Mrs Landell made a derisive sound. ‘Have you really? And grounds for thinking it is in this house, too? Well, I can tell you that it isn’t. I have been through every single paper in the place, I have looked carefully everywhere, and there is no such thing.’
‘There was nothing locked up then?’ Selby suggested.
‘Of course not,’ Mrs Landell snapped. ‘My husband had no secrets from me.’
Selby coughed. ‘It may be so. All the same, Mrs Landell, I shall have to satisfy myself on the point. The law is very strict about matters of this kind, and I must make a search on my own account.’
‘And suppose I say I will not allow it? This is all my property now, and I am not obliged to let anyone come rummaging about for something that isn’t there.’

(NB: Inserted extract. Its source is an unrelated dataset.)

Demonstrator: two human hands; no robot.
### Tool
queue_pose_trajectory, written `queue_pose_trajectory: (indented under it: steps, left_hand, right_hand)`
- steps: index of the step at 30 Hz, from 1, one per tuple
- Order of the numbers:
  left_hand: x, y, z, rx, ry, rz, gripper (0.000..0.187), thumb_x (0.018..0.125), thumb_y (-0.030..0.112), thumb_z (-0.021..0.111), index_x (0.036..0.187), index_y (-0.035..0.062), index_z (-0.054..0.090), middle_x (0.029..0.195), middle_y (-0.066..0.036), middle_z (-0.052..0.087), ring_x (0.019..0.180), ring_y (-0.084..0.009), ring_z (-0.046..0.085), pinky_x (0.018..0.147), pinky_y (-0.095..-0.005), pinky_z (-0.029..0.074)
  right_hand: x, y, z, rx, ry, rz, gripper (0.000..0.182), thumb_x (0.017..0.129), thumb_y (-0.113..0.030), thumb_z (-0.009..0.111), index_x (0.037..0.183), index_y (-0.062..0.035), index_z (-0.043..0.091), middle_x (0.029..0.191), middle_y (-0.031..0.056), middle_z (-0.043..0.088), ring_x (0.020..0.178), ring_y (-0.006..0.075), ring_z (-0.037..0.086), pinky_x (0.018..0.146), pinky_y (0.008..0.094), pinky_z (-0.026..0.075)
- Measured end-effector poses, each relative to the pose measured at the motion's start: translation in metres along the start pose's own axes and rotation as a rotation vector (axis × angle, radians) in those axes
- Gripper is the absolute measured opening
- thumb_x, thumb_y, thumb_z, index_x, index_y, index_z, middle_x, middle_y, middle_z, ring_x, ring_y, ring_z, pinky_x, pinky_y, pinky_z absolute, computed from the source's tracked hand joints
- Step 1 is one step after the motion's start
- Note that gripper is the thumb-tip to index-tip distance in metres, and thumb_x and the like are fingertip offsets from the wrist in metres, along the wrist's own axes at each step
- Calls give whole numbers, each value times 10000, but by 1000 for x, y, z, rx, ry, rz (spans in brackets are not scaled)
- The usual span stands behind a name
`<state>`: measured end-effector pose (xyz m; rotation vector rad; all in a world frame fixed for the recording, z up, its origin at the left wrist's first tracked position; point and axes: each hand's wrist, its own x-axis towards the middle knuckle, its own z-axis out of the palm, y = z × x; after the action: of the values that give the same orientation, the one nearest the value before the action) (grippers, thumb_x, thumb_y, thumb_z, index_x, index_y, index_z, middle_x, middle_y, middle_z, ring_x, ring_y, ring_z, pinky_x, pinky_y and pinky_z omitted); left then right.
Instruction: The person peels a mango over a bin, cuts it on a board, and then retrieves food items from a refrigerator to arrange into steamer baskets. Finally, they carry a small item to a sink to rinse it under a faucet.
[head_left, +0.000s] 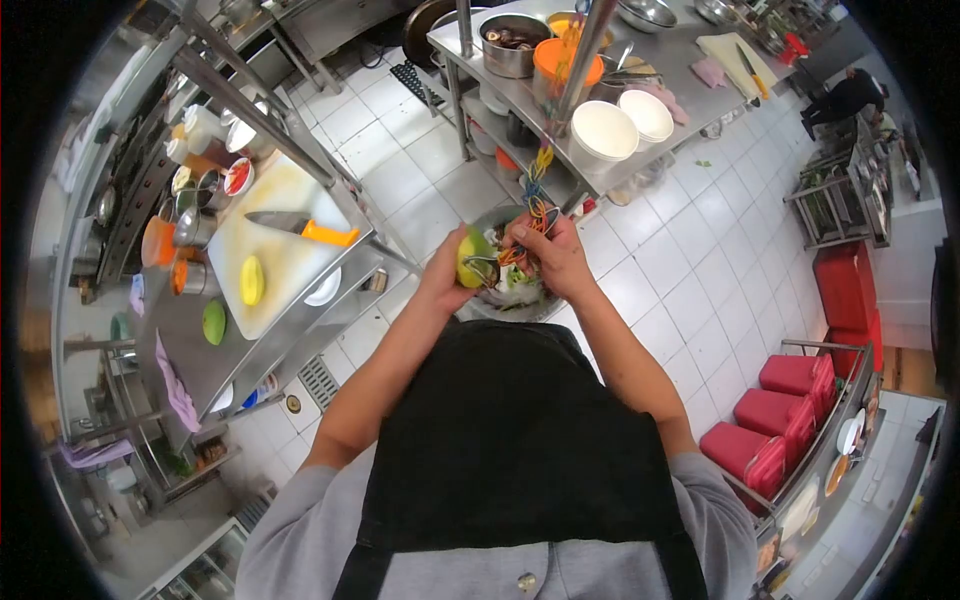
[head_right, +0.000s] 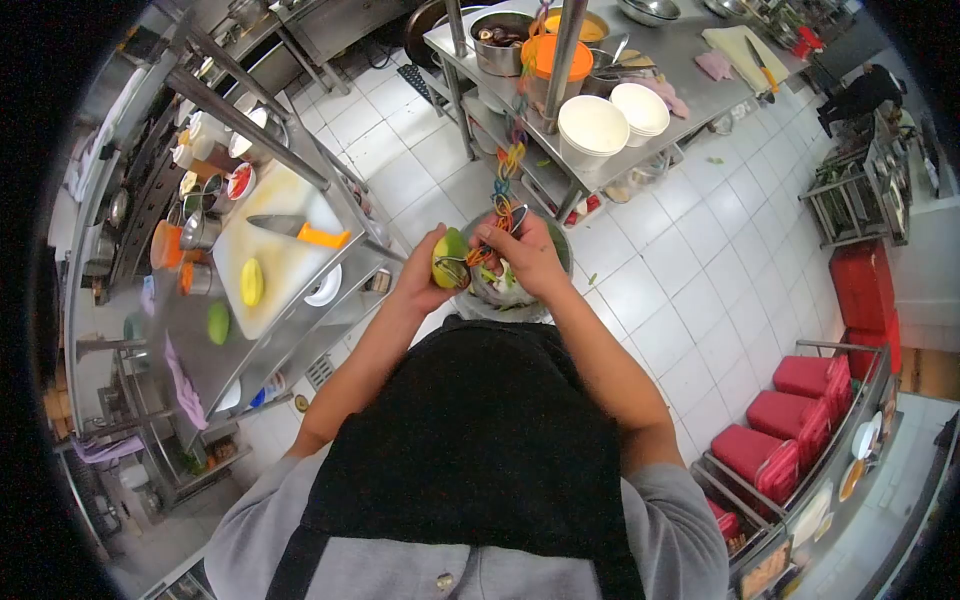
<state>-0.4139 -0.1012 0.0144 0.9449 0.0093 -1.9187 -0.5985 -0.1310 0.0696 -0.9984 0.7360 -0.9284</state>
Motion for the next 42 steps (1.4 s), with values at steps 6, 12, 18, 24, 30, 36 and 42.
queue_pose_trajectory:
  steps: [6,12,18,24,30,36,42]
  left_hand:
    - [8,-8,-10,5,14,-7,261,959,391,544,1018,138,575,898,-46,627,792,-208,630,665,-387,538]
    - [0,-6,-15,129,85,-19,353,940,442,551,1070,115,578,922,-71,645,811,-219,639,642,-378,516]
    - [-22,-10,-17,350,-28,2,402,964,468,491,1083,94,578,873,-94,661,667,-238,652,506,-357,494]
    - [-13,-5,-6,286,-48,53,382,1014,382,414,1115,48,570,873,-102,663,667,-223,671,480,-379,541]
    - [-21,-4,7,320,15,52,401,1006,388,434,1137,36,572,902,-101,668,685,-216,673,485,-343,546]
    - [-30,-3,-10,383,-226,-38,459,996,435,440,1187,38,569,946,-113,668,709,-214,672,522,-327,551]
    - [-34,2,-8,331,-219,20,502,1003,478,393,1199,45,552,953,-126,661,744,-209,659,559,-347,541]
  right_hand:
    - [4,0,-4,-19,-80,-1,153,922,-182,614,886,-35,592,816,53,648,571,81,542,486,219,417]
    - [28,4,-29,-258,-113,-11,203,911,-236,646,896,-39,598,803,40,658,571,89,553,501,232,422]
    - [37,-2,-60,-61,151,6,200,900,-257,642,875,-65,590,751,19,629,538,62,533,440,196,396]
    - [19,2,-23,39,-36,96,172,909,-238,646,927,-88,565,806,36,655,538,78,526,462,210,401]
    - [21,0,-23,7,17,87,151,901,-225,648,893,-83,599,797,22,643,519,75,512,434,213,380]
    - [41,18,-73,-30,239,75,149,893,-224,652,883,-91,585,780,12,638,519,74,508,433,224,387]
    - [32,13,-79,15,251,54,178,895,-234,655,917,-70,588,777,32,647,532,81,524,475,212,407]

Again Selby coughed. ‘That is not exactly the position, Mrs Landell. When a person dies, having made a will appointing an executor, his property vests at once in that executor, and it remains entirely in his control until the estate has been distributed as the will directs. The will on which you are relying, and which is the only one at present positively known to exist, appointed my partner and myself executors. We must act in that capacity, unless and until a later will comes to light. I hope that is quite clear.’
This information appeared, as Selby put it later, to take the wind completely out of Mrs Landell’s sails. She sat in frowning silence, mastering her feelings, for a few moments, then rose to her feet.
‘Very well,’ she said. ‘If what you tell me is correct, it seems you can do as you like, and I cannot prevent you wasting your time. Where will you begin your search?’
‘I think,’ Selby said, ‘the best place to make a start would be the room where he spent most of his time when by himself. There is such a room, I suppose?’
She went to the door. ‘I will show you the study,’ she said, not looking at either of them. ‘Your friend had better come too, as you say you want him to assist you.’
She led the way across the hall to another room, with a French window opening on the lawn behind the house. Before this stood a large writing-table old-fashioned and solid like the rest of the furniture, which included three bookcases of bird’s-eye maple. Not wasting time, Selby and Trent went each to one of the bookcases, while Mrs Landell looked on implacably from the doorway.
‘Annales Thucydidei et Xenophontei,’ read Selby in an undertone, glancing up and down the shelves. ‘Miscellanea Critica, by Cobbett—give me the Rural Rides, for choice. I say, Phil, I seem to have come to the wrong shop. Palæographia Græca, by Montfaucon—I had an idea that was a place where they used to break chaps on the wheel in Paris. Greek plays—rows and rows of them. How are you getting on?’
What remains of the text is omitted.